Published by Worple Press Autumn 2014: more information.
“I read A Hatfield Mass and loved it. I sensed in it an awareness of the divine, a profound spirituality and a joyous reparation for centuries of the exclusion of the divine feminine [. . .] I love the language and rhythms of these poems, the kindness, the awareness and insight, the movement between great monumental work and human love and respect for the lover [who] is given a delicate, yet mighty place and space in the world’s heart and with her all we women are. I loved this little book and will treasure it as I rarely do with books these days.” Olivia Byard
Reviewed by Andrew Rogers for Dundee University Review of the Arts: “Crucefix’s poetry is intimate and immediate, and also at times jarring in its open sexuality.

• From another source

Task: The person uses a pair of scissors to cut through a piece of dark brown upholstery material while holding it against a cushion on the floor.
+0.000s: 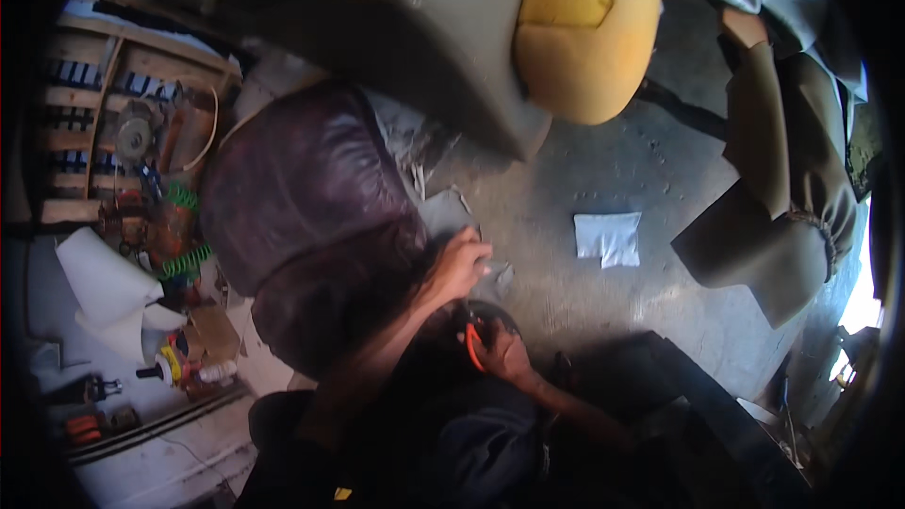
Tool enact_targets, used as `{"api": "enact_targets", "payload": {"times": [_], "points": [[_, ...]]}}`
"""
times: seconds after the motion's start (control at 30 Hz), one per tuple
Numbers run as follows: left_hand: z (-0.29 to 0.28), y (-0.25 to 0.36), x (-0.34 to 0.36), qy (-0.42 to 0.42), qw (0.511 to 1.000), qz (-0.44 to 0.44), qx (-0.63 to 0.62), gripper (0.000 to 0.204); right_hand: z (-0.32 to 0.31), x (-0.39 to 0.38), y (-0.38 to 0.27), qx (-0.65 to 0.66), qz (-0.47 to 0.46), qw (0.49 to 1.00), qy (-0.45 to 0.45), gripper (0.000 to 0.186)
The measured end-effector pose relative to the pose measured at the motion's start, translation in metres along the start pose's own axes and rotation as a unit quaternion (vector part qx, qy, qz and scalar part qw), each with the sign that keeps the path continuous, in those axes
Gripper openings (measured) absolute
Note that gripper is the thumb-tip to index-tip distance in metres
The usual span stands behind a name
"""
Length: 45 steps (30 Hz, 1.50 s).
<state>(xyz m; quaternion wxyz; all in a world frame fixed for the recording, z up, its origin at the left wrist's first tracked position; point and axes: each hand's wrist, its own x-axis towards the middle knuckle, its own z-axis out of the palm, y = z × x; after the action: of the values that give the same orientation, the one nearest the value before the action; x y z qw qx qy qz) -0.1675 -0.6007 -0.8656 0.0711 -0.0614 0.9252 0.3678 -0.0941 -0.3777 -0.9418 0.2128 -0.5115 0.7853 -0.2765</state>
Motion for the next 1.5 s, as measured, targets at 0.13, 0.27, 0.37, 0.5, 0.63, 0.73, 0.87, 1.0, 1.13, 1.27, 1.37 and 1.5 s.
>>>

Rather than fall prey to the obvious clichés of spiritual love, Crucefix bears the cross of sexuality in the face of oppressive stigmas, here manifested in Roman Catholic teaching, and lives, it seems, under another god: Aphrodite”. Full review.
Listen here to Martyn reading ‘Reclining Figure, Angles’ (credo) from this sequence of poems:
Blurb
Voice and shape in an English landscape – in Martyn Crucefix’s bold new sequence of poems, the sensuous shapes of Henry Moore’s work interweave with the fluid, observant voices of the verse. From curves and spaces, words and silence, Crucefix constructs a secular Mass that explores a variety of forms of love, our relationships with people and the world around us.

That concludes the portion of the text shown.